El déficit térmico de los muros se suple con aparatos que duran uno o dos años como mucho y que compramos a pares porque sale más barato y tenemos asumido que quizás necesitemos dos por temporada. Las neveras o los hornos cumplen su misión bajo la presión que la caducidad de la garantía imprime a su uso ante el temor de que perezcan antes que algunos congelados. Los enchufes y lámparas tienen autonomía propia para fundir bombillas o asesinar la depiladora en el dramático instante en que desfila por el vello púbico. Las tuberías amenazan el subsuelo cotidiano con infartos y derrames que precisen la asistencia sanitaria privada de un fontanero porque las compañías de seguros siempre se las ingenian para eludir sus responsabilidades. El confort se muestra así como el cómplice necesario para el asesinato perfecto de los ahorros.

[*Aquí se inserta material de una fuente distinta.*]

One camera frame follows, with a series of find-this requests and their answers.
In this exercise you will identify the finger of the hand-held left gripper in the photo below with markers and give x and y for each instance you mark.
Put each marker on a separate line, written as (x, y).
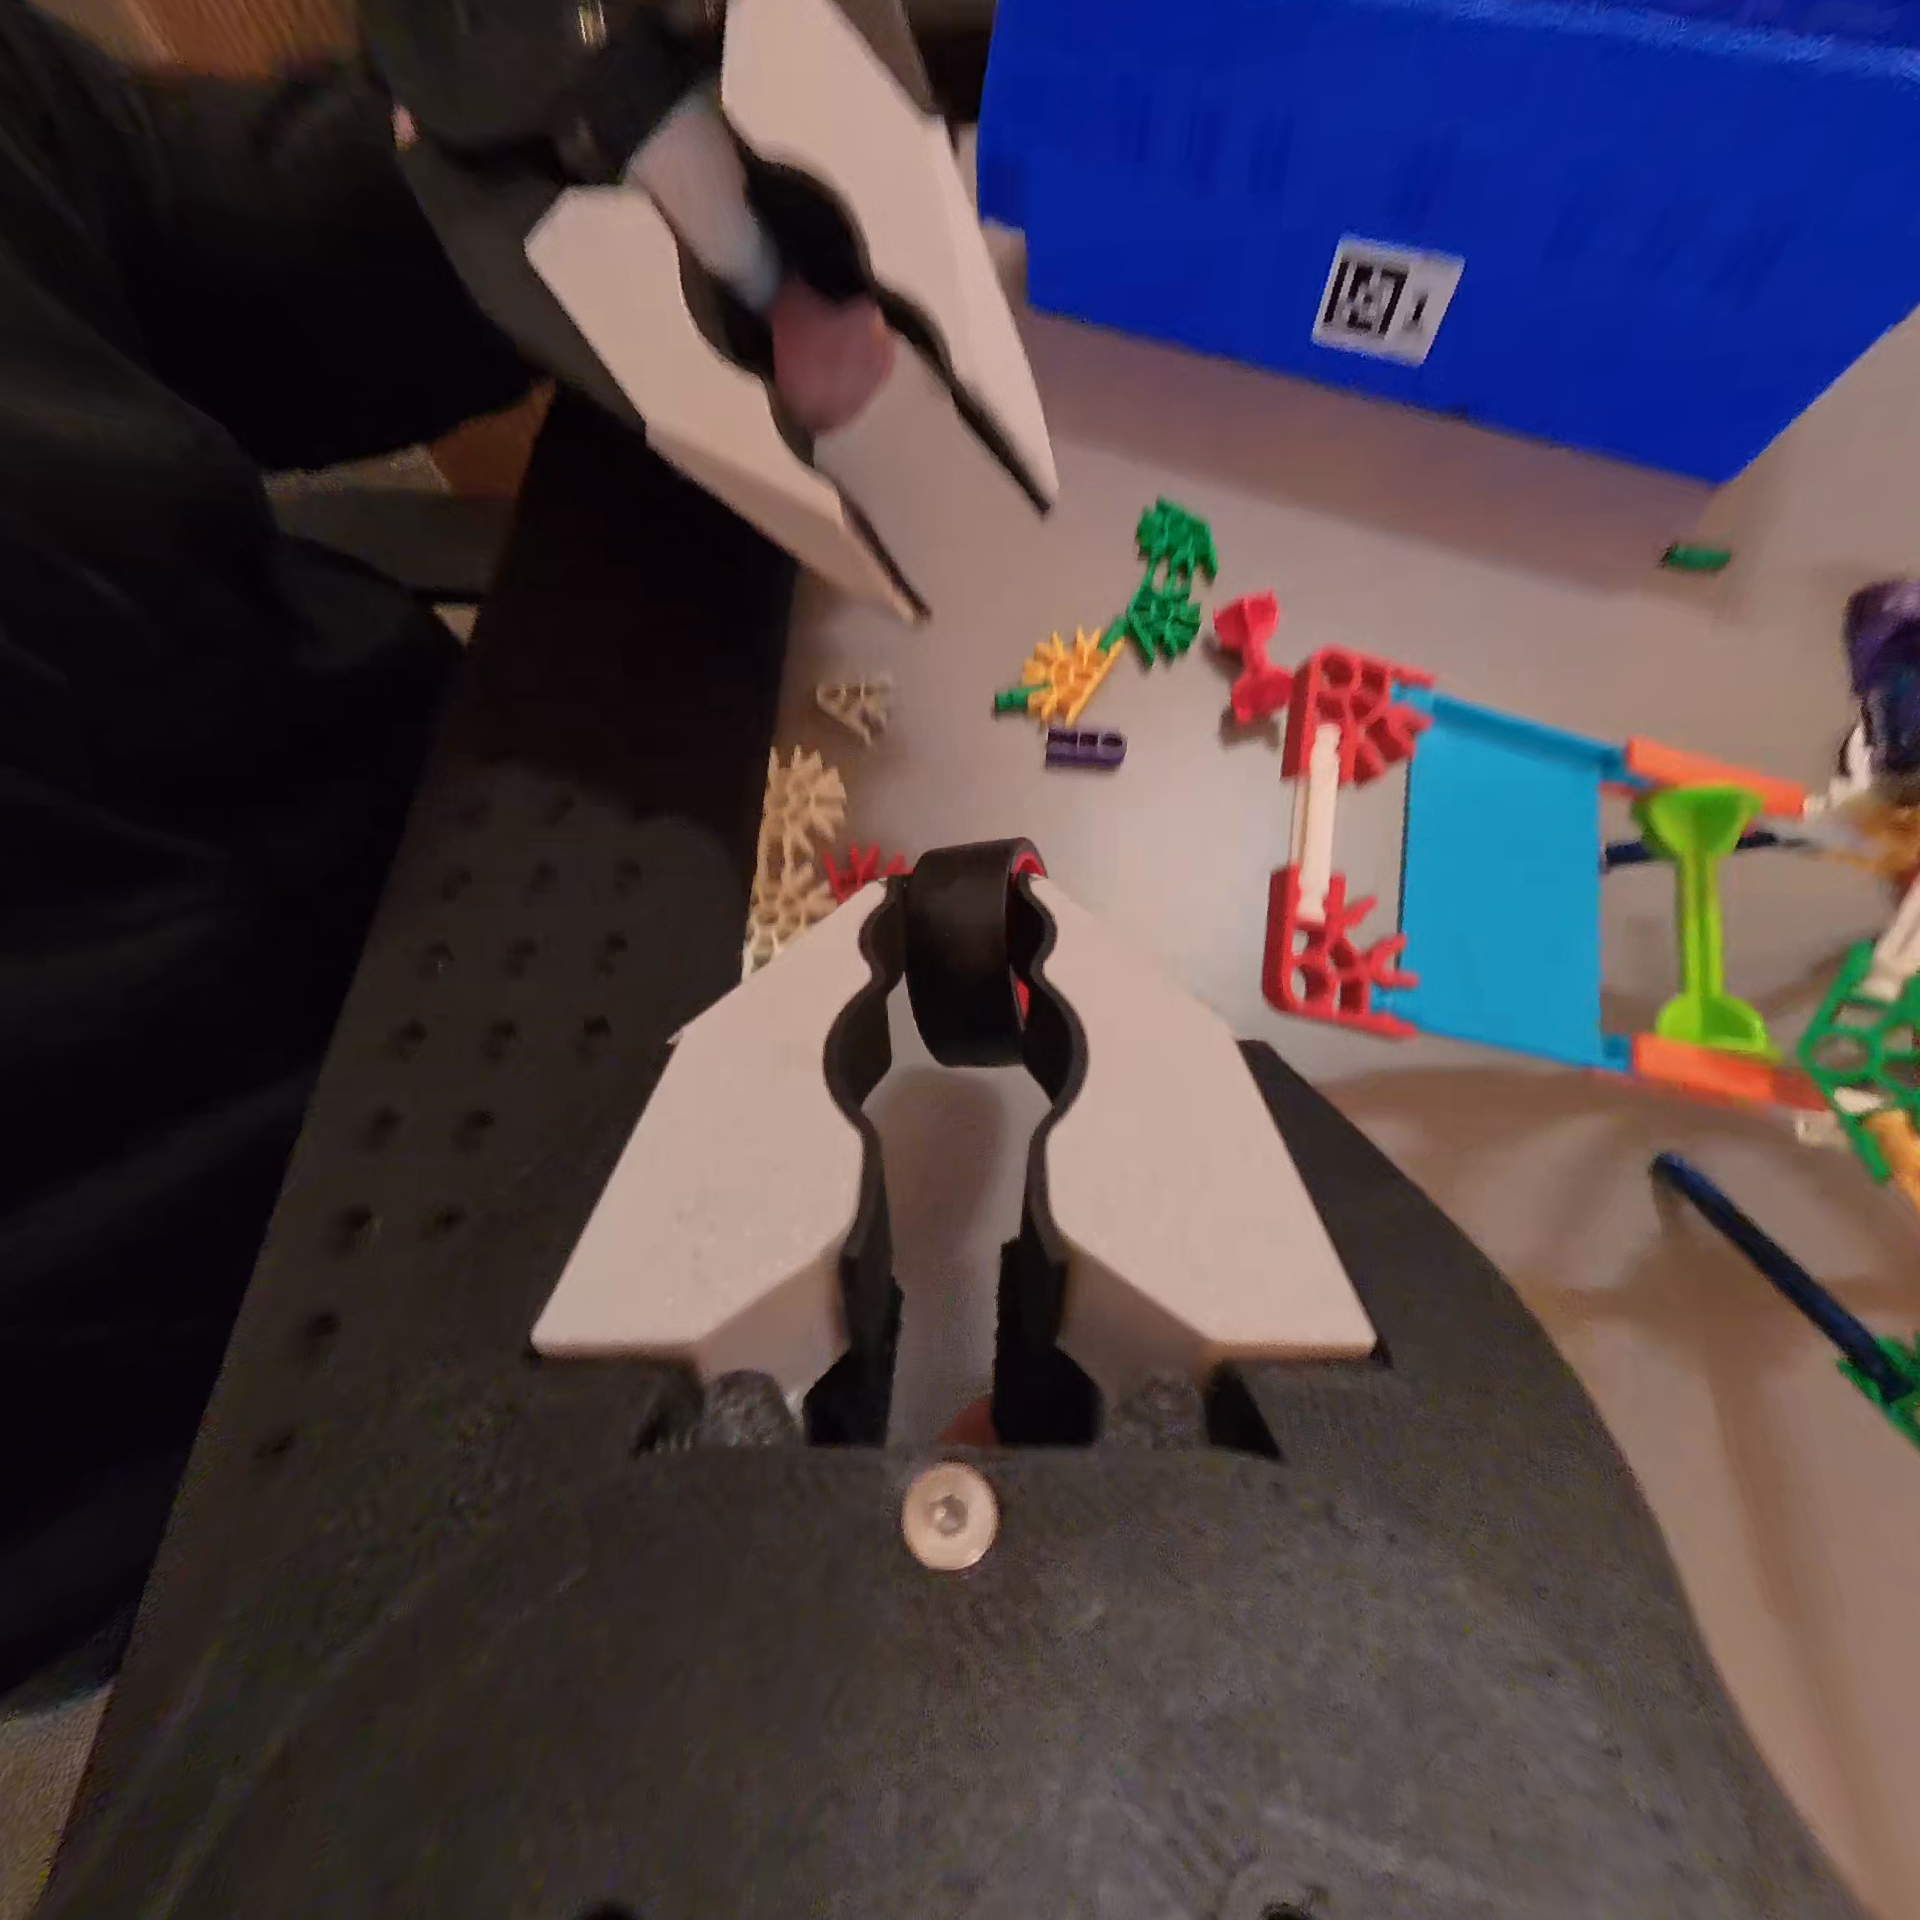
(901, 181)
(675, 374)

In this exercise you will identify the small green connector piece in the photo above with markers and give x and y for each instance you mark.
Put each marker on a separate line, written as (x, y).
(1695, 557)

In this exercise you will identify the small grey connector piece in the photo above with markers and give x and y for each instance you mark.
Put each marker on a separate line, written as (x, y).
(854, 710)

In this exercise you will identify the person's left hand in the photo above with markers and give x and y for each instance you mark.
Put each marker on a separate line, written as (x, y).
(833, 360)

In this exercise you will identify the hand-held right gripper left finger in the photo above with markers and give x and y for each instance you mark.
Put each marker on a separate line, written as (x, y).
(705, 1201)

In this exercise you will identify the person's left forearm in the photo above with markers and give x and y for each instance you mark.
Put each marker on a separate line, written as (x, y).
(224, 225)

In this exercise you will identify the red toy wheel black tyre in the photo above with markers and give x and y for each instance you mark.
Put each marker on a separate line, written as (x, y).
(968, 960)

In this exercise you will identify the colourful construction toy airplane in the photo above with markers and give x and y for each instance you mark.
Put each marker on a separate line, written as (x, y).
(1500, 871)

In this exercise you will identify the yellow connector with green rod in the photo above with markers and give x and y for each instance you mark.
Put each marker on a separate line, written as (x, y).
(1064, 675)

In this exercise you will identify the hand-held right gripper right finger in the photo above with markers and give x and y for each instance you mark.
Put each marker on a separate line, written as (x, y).
(1201, 1201)

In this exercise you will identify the white snowflake connector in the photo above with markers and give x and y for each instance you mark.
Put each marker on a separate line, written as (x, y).
(803, 803)
(789, 915)

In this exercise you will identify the red fan connector piece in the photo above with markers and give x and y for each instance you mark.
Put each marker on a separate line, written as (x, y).
(862, 871)

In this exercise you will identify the small purple toy piece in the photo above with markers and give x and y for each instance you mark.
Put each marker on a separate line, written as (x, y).
(1084, 747)

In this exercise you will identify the red bow-shaped connector piece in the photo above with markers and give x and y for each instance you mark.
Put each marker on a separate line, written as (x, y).
(1252, 661)

Además de lo expuesto, los hogares sufren los efectos de las sanguijuelas y garrapatas que llevan asociadas: luz, agua, gas, IBI, IVA y derivados menores que desangran el poco fluido adquisitivo que corre por nuestras venas.
A pesar de que el derecho a la vivienda se ha convertido en una suerte de cadena perpetua para la mayoría de las personas, todavía hay quien dice que vivimos por encima de nuestras posibilidades.
Vivir para ver.
Vivir para pagar.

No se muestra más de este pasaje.